2.7 Validity Proofs and Succinct Arguments of Knowledge
Recent years have seen the emergence of almost-practical constructions employing succinct arguments of knowledge [zksnarks, zkstarks] that are zero-knowledge. This class of protocols allows a prover to generate a proof of an arbitrary arithmetic circuit’s correct execution over some input that can then be verified efficiently. It may initially seem that using these is superior to constructions that make use of fraud and data availability proofs in the context of layer-2 scaling techniques, as the latter rely on an assumption that the parent chain is readily available to post challenges to while the former always guarantees correct state execution. Unfortunately, circuit-based zero-knowledge protocols have fundamental limitations that make them inappropriate for use as a core component to scaling techniques.

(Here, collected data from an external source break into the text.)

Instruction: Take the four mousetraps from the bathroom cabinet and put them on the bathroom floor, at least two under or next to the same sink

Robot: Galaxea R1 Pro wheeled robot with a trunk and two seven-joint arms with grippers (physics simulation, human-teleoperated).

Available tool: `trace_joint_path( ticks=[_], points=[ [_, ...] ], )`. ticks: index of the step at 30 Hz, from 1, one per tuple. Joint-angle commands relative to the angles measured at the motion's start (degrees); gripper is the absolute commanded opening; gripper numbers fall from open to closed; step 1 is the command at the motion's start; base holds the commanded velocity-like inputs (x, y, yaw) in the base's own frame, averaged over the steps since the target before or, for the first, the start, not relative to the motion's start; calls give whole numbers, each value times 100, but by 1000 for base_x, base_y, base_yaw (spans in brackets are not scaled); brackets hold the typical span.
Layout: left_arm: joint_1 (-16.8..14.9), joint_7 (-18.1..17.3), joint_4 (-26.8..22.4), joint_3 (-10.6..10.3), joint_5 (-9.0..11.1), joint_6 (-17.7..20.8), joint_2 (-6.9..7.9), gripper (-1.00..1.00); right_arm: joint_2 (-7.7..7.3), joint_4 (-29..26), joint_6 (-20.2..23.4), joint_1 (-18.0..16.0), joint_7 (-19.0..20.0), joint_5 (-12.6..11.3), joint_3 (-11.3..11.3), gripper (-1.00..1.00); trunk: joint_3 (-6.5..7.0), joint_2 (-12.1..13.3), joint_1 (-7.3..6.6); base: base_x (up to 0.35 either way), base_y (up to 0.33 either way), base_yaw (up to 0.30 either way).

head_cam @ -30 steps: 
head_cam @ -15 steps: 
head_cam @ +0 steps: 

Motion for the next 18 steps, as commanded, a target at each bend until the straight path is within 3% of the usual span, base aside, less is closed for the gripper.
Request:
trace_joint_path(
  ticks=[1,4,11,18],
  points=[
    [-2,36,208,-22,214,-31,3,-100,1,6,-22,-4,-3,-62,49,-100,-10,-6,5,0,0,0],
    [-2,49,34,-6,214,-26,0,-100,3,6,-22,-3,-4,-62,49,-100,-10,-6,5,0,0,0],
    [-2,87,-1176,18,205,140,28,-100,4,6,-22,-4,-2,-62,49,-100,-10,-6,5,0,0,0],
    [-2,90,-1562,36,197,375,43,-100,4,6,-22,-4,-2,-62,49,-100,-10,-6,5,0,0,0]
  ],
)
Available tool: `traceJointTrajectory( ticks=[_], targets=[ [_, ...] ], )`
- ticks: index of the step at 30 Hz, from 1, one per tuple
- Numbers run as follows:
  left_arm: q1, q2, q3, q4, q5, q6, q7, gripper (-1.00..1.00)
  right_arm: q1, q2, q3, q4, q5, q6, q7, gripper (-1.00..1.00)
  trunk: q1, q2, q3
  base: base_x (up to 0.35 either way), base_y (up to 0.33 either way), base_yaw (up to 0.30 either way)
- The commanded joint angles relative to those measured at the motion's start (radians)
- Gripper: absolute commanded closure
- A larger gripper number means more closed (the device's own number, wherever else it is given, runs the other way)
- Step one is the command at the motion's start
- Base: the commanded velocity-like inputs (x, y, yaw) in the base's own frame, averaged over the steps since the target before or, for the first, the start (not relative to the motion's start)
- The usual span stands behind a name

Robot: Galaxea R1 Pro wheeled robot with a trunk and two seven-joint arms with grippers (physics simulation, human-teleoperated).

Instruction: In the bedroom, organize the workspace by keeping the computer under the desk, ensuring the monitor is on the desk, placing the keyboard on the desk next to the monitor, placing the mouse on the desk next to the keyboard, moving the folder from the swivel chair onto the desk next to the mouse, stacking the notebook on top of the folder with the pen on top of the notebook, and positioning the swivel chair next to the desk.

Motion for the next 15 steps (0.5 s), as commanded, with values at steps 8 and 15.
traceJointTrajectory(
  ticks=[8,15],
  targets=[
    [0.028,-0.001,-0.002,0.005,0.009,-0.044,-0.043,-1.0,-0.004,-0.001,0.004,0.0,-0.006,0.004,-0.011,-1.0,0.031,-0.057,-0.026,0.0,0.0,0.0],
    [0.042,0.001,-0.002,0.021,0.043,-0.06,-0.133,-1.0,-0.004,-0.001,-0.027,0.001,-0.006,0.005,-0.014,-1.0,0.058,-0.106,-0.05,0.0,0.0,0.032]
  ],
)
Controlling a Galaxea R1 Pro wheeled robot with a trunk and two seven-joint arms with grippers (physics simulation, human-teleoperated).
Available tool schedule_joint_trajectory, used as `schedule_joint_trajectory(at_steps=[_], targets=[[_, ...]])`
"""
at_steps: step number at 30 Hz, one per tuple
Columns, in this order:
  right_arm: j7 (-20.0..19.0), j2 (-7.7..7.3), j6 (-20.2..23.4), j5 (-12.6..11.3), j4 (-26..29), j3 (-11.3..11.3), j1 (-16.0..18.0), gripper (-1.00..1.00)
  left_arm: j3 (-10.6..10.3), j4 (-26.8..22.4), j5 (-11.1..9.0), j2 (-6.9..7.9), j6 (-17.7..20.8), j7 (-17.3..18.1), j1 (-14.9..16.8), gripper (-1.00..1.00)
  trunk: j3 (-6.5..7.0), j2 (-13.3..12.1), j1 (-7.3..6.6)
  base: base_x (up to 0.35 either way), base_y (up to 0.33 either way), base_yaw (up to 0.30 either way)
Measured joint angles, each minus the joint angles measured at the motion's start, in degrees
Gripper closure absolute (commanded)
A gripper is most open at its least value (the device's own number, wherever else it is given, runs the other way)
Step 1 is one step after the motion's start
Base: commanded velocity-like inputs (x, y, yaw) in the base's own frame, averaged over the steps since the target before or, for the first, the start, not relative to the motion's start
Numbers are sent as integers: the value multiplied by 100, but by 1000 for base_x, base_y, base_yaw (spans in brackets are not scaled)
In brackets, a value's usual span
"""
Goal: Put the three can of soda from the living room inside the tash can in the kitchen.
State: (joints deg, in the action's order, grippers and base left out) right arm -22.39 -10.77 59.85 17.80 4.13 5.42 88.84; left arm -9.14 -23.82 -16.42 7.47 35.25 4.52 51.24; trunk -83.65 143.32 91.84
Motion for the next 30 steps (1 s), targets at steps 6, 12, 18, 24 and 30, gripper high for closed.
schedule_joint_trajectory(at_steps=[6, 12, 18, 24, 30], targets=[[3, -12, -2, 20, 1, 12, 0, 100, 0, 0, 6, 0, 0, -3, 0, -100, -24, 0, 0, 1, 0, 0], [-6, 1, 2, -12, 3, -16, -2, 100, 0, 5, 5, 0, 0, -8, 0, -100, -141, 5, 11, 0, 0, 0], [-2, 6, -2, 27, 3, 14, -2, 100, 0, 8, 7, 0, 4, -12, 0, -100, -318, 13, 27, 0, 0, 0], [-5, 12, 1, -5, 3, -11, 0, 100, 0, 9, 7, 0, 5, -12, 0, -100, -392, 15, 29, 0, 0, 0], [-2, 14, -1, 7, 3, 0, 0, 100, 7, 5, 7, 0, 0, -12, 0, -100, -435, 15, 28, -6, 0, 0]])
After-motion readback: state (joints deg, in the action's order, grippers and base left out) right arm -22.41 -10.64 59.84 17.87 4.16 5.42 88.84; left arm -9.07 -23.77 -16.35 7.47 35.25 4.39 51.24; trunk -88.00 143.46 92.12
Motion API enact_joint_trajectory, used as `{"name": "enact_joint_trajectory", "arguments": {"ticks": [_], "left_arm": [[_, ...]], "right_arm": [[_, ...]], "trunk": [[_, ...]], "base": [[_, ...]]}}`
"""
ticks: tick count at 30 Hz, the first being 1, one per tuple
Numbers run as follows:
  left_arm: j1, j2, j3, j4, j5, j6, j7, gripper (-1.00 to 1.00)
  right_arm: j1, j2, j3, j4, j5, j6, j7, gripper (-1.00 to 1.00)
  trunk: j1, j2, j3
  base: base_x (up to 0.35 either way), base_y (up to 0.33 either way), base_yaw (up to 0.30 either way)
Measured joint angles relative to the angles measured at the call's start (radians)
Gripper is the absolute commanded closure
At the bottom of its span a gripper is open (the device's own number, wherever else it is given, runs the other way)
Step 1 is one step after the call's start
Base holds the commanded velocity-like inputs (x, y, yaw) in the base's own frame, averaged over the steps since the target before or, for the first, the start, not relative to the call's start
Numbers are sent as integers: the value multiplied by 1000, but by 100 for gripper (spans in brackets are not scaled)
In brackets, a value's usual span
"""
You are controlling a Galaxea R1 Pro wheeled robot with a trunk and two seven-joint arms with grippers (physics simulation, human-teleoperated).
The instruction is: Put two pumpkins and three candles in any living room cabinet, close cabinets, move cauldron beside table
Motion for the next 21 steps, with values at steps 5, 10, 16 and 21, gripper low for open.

First, proof generation is monopolistic rather than competitive as with PoW mining. Mining is a random process [bitcoin], and even a miner using pen-and-paper is capable of producing a block today if they get lucky; censoring other block producers requires a majority of mining power. Proof generation for these zero-knowledge protocols on the other hand is monopolistic: the user with the lowest-latency prover will always win the race to generate proofs first when attempting to prove execution of the same circuit over the same inputs. Such a system tends towards becoming permissioned over time, especially when incentives for dispersing proving power are non-existent, and will resemble single-operator child chain constructions in this regard—though without the exit game needed by those (§ 3.2).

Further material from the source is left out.